The world is going crazy.
If I hear one more sad story, I think my head might explode.
I cannot deal with the endless stream of bad news, heartbreaking photos, and upset people. I have read countless articles with opinions and not a lot of facts. I have seen comments that make my head spin. I have wondered what in the world is this nation coming to--and I'm worried for the sake of my children having to grow up at such a time as this.
The news isn't really that new--these events and issues have been going on for centuries. Unfortunately, with all of our connectedness these days thanks to the 24-hour news channels and tickers across the bottom of our screens and social media, we can't filter through what is actually news and what is just sensationalism. We have seen the biased media blame this person and that group and ignorance abounds.
I find myself doubting the goodness of mankind and the intentions of people I've never met. I make assumptions about situations, and I don't like the way my heart wants to believe the worst about each and every story. We have been inundated with terrible news, so why shouldn't we believe that people are despicable?
Because that's what we're told each and every minute of every hour of every day.
My friends of color are hurting. My friends in uniform are hurting. My LGBTQ friends are hurting. My conservative friends are hurting. My liberal friends are hurting. My church is hurting. My country is hurting. We're all hurting and instead of deciding to stand together and announcing enough is enough, we take it to the social media streets and destroy one another in the name of goodness and love. We sit there in the safety of our homes and take shots at each other because we disagree, and everyone who refuses to get on board is ignorant, racist, and/or stupid while there are people literally bleeding on the streets.
I'm DONE with it all.
I'm not trying to bury my head in the sand and hope it all goes away--because I know that it's not going to be right again until He returns. I'm not going to sit here and pretend that I'm above it all, because I consume the information like the rest of the nation. My life is just as messy as the next person, but I've been fortunate enough to avoid the national spotlight. There are enormous and difficult issues that we're facing in our country, and there are a lot of ways to look at and consider these issues.
But I can control what I decide to let into my home and heart. I can decide how much of my day I spend on social media and reading the news.

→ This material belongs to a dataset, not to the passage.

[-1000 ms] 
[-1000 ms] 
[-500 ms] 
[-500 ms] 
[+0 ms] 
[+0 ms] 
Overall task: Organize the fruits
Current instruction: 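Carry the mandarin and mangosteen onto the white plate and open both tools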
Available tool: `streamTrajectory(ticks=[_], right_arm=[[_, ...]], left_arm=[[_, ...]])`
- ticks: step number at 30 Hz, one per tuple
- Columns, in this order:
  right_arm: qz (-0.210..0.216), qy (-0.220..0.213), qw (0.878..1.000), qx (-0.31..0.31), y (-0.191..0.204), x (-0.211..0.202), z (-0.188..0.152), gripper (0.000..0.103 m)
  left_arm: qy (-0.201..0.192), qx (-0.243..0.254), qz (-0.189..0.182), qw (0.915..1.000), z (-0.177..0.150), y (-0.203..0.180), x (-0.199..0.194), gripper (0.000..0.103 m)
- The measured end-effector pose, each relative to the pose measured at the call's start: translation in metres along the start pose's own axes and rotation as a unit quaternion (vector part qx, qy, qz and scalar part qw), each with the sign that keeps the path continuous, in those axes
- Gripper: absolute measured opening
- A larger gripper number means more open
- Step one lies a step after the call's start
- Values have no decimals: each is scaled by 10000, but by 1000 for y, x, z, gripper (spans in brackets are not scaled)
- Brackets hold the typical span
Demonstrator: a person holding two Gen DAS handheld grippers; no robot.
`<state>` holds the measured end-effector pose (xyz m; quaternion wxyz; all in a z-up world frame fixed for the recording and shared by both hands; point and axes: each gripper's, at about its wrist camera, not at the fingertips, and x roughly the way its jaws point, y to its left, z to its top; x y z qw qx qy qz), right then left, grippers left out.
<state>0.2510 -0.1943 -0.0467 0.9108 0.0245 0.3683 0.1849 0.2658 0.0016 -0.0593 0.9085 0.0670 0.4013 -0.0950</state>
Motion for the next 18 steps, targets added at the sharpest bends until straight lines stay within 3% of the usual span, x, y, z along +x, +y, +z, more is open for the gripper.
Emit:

I can filter through and remove the hateful words on my sites, and I can refuse to be a part of the problem by participating in conversations that cannot be won. I can remind myself that a lot of the news on the internet is not true, and that just because someone made a cute meme on Facebook does not make it factual. I can refuse to post passive-aggressive status updates. I can love my community by acting like a decent human being and I can decide to believe the best of a person in a situation until I'm proven wrong. I can try to put myself in someone else's shoes and imagine how I would feel if it were my family, my children, my friends, and/or myself. I can use common sense and good manners and sometimes choose to remain silent because if I wouldn't say it with a bullhorn in the middle of a crowded arena, then I don't need to post it on my public site. I can choose to respect. I can choose to have hard conversations with people in my immediate circles from all walks of life. I can open my eyes and heart and try to understand different points of view.
And, most importantly, I can choose to love.